Construct a phylogenetic tree for the ENV polyproteins using the normalized pairwise alignment scores as distances between sequences and the 'UPGMA', method for hierarchical clustering.

envd = seqpdist(aaenv,'method','Alignment','indel','score',...
envtree = seqlinkage(envd,'UPGMA',data(:,1))
title('Immunodeficiency virus (ENV polyprotein)')
    Phylogenetic tree object with 16 leaves (15 branches)

Build a Consensus Tree

The three trees are similar but there are some interesting differences. For example in the POL tree, the 'SIVmnd5440 Mandrillus sphinx' sequence is placed close to the HIV-1 strains, but in the ENV tree it is shown as being very distant to the HIV-1 sequences. Given that the three trees show slightly different results, a consensus tree using all three regions, may give better general information about the complete viruses. A consensus tree can be built using a weighted average of the three trees.

weights = [sum(gagd) sum(pold) sum(envd)];
weights = weights / sum(weights);
dist = gagd .* weights(1) + pold .* weights(2) + envd .* weights(3);

Note that different metrics were used in the calculation of the pairwise distances. This could bias the consensus tree. You may wish to recalculate the distances for the three regions using the same metric to get an unbiased tree.
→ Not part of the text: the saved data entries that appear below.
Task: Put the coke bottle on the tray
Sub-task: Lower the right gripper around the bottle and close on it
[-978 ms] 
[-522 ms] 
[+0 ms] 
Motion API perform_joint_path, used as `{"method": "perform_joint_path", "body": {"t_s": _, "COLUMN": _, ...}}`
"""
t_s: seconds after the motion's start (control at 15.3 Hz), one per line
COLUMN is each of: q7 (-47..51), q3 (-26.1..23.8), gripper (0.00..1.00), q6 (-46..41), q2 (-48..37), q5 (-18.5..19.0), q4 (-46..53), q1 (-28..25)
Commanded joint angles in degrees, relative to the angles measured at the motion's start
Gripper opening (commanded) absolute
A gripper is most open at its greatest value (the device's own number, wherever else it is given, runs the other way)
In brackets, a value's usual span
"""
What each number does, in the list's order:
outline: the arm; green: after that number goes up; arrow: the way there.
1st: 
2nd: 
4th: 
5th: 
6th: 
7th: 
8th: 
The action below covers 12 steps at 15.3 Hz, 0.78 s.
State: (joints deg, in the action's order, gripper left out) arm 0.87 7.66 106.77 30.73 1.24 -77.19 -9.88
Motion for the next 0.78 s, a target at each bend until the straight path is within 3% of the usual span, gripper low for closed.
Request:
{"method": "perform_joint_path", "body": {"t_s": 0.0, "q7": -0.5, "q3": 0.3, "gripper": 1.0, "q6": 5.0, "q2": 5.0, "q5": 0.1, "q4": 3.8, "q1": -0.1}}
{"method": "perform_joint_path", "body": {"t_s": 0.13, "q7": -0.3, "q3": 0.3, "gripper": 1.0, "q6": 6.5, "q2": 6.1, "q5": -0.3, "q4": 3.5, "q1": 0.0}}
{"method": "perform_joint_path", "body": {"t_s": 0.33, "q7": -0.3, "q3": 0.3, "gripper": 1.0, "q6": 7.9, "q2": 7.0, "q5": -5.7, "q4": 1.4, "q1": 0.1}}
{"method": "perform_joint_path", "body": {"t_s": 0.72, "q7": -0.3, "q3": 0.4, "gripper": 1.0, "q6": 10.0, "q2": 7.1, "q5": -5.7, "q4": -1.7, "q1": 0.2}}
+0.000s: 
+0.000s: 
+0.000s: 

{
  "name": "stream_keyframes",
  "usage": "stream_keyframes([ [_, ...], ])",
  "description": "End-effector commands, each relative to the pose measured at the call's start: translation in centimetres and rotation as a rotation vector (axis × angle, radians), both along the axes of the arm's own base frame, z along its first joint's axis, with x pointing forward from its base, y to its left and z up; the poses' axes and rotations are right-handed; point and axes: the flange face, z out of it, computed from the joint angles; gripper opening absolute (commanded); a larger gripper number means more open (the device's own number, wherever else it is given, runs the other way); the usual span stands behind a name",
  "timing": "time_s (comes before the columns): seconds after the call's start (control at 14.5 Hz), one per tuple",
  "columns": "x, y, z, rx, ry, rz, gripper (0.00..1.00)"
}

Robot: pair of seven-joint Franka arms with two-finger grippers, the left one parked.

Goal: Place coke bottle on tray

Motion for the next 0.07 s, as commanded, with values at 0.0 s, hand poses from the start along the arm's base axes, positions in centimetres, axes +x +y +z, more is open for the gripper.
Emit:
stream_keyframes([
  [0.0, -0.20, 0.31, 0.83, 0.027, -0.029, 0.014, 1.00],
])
tree_hiv = seqlinkage(dist,'average',data(:,1));
title('Immunodeficiency virus (Weighted tree)')

Origins of the HIV Virus

The phylogenetic tree resulting from our analysis illustrates the presence of two clusters and some other isolated strains. The most compact cluster includes all the HIV2 samples; at the top branch of this cluster we observe the sooty mangabey which has been identified as the origin of this lentivirus in humans. The cluster containing the HIV1 strain, however is not as compact as the HIV2 cluster. From the tree it appears that the Chimpanzee is the source of HIV1, however, the origin of the cross-species transmission to humans is still a matter of debate amongst HIV researchers.

% Add annotations
annotation(gcf,'textarrow',[0.29 0.31],[0.36 0.28],'Color',[1 0.5 0],...
           'String',{'Possible HIV type 1 origin'},'TextColor',[1 0.5 0]);

annotation(gcf,'textarrow',[0.42 0.49],[0.45 0.50],'Color',[1 0 0],...
           'String',{'HIV type 2 origin'},'TextColor',[1 0 0]);


[1] Gao, F., et al., "Origin of HIV-1 in the chimpanzee Pan troglodytes troglodytes", Nature, 397(6718):436-41, 1999.

[2] Kestler, H.W., et al., "Comparison of simian immunodeficiency virus isolates", Nature, 331(6157):619-22, 1998.

[3] Alizon, M., et al., "Genetic variability of the AIDS virus: nucleotide sequence analysis of two isolates from African patients", Cell, 46(1):63-74, 1986.